→ TASK STATEMENT
Which lines below mention "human"? Pick each one out.

→ RECORDS SUPPLIED

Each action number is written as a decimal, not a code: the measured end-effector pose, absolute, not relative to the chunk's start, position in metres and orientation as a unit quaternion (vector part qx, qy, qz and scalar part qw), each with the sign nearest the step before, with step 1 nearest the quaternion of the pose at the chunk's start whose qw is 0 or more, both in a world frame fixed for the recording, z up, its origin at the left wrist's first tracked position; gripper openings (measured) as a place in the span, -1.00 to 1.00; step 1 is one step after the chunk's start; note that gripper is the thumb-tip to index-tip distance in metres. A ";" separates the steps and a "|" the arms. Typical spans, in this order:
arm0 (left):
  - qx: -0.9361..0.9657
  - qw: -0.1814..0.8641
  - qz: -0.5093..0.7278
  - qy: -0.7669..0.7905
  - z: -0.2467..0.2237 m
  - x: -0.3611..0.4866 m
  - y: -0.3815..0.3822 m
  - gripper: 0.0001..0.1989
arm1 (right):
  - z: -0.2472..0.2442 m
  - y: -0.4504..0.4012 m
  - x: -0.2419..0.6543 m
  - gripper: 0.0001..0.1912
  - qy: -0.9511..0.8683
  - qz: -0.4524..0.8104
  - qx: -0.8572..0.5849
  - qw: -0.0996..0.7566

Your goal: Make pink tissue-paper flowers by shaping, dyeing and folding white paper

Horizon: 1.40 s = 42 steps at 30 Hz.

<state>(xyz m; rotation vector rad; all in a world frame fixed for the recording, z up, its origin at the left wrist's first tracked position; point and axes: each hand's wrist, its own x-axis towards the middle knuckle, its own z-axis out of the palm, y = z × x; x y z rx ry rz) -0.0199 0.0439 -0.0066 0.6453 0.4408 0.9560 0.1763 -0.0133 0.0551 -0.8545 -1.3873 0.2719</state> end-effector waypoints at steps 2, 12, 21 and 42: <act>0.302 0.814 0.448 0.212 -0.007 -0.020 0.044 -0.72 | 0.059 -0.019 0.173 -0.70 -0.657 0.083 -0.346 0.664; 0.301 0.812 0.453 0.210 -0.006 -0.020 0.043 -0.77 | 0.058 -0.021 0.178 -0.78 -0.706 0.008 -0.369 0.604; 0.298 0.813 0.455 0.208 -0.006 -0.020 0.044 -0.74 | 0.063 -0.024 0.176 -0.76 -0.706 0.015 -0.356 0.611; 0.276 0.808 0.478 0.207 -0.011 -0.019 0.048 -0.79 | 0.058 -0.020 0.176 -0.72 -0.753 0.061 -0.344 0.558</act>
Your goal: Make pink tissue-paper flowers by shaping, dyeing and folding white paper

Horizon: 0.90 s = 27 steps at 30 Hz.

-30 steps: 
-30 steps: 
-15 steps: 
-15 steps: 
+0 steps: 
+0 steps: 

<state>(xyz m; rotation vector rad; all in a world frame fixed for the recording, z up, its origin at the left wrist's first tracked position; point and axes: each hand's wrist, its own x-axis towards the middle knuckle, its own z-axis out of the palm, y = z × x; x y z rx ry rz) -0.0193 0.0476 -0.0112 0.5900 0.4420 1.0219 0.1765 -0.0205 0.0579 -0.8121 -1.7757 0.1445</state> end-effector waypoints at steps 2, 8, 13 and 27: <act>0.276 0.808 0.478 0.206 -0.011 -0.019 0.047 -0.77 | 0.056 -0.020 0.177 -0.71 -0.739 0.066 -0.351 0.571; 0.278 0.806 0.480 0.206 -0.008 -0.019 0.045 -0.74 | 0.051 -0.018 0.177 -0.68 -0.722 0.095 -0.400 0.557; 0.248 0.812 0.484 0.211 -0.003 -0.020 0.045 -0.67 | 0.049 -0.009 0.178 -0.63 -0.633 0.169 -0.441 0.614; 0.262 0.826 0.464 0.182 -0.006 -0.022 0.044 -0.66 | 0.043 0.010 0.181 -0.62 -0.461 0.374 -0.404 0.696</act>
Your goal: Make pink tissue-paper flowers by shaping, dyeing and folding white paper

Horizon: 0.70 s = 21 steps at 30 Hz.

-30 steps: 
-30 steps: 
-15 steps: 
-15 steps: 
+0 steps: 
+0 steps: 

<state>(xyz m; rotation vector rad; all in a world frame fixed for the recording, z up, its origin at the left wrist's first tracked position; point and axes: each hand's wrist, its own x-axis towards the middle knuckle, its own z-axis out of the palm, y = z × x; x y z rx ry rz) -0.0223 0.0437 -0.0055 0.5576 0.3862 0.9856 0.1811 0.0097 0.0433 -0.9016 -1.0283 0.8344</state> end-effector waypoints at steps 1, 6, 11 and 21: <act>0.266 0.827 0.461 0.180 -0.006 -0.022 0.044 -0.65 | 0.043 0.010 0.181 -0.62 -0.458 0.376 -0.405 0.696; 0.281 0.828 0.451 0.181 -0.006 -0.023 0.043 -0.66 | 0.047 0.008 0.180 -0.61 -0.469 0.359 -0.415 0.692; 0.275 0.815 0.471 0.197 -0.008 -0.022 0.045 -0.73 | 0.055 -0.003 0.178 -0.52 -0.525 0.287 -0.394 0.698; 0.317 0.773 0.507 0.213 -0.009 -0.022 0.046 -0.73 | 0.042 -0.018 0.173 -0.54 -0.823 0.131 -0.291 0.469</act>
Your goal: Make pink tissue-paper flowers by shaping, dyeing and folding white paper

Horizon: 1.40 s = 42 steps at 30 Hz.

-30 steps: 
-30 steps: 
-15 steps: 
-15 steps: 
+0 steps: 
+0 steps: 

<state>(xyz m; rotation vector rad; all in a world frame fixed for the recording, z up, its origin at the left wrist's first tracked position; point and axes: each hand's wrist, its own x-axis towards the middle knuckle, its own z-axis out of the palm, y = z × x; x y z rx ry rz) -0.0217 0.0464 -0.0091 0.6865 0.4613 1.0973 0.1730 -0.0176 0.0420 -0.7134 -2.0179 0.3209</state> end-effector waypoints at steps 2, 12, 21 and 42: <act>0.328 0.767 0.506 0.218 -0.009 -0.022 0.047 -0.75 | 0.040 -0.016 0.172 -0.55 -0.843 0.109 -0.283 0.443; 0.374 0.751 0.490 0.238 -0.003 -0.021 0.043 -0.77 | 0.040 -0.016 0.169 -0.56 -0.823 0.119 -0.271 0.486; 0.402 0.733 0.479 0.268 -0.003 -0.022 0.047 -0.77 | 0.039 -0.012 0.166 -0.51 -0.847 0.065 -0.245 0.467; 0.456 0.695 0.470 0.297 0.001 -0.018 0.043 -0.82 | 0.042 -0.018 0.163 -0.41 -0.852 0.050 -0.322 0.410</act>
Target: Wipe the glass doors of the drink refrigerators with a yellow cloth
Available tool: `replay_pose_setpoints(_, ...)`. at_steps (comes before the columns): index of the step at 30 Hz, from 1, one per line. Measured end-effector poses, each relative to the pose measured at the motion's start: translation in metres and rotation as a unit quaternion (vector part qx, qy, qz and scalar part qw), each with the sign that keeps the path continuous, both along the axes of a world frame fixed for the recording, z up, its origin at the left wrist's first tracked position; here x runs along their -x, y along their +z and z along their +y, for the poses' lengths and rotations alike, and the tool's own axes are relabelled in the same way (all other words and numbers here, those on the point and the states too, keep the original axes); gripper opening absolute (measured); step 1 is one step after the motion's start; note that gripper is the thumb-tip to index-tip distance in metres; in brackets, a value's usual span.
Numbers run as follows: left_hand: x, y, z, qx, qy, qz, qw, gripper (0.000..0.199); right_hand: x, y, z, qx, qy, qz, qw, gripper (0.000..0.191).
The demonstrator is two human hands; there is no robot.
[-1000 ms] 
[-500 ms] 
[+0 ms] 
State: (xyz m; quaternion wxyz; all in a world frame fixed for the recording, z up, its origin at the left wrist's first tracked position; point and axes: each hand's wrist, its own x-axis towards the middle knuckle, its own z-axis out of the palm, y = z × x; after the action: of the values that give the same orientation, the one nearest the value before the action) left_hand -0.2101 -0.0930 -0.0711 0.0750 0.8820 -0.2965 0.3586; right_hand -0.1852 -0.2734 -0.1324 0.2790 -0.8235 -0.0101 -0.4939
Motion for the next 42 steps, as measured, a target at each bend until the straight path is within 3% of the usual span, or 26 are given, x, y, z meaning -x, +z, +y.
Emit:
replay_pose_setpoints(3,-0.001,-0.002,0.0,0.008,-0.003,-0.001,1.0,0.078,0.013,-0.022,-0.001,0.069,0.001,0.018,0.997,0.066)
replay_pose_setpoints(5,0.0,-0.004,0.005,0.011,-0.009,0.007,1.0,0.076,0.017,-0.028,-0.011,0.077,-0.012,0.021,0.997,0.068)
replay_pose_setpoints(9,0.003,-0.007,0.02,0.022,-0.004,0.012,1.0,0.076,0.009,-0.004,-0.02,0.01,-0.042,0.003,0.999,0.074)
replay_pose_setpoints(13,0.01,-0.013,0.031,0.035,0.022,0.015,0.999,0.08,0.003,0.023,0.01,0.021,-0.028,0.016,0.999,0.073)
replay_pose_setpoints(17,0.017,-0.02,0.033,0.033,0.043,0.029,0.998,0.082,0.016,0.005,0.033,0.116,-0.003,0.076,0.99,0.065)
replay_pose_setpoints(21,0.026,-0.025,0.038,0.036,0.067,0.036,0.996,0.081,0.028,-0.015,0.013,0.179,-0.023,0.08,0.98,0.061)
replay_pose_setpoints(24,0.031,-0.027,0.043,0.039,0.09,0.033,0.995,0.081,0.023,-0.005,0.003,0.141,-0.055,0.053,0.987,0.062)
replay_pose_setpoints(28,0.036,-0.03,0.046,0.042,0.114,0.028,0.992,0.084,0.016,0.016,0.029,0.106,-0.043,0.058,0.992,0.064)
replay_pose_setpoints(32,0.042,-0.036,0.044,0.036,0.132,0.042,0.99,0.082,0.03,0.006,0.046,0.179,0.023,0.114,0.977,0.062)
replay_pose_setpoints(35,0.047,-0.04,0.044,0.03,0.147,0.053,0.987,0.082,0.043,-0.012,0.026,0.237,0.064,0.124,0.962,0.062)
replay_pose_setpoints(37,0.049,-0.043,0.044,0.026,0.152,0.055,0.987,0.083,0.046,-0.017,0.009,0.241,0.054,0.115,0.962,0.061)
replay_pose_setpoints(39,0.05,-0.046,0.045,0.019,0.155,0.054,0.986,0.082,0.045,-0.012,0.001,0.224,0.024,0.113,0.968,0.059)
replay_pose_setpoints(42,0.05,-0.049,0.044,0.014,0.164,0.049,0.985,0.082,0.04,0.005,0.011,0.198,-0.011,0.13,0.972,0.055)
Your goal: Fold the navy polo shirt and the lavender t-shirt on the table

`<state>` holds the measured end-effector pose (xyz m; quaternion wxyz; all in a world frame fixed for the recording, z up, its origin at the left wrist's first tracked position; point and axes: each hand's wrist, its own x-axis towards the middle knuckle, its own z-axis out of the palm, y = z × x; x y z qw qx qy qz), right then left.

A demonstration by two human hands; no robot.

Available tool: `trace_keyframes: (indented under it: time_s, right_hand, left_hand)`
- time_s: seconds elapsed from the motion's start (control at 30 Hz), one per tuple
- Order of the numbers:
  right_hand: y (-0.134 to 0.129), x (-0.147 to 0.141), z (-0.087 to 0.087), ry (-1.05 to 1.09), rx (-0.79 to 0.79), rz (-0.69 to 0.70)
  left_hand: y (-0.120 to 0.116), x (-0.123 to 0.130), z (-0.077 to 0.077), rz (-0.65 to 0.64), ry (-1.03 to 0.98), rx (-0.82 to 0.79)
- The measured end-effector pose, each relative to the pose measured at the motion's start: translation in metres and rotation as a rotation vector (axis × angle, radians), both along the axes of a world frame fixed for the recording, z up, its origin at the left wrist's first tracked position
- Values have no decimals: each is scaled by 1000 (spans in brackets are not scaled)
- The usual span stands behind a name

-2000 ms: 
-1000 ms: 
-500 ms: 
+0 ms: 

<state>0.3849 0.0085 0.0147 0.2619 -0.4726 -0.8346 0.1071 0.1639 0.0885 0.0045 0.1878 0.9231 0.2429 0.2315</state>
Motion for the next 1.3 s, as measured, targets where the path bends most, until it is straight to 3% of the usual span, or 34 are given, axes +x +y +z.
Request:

→ ANSWER BOX
The demonstrator is two human hands; there is no robot.
A demonstration by two human hands; no robot.

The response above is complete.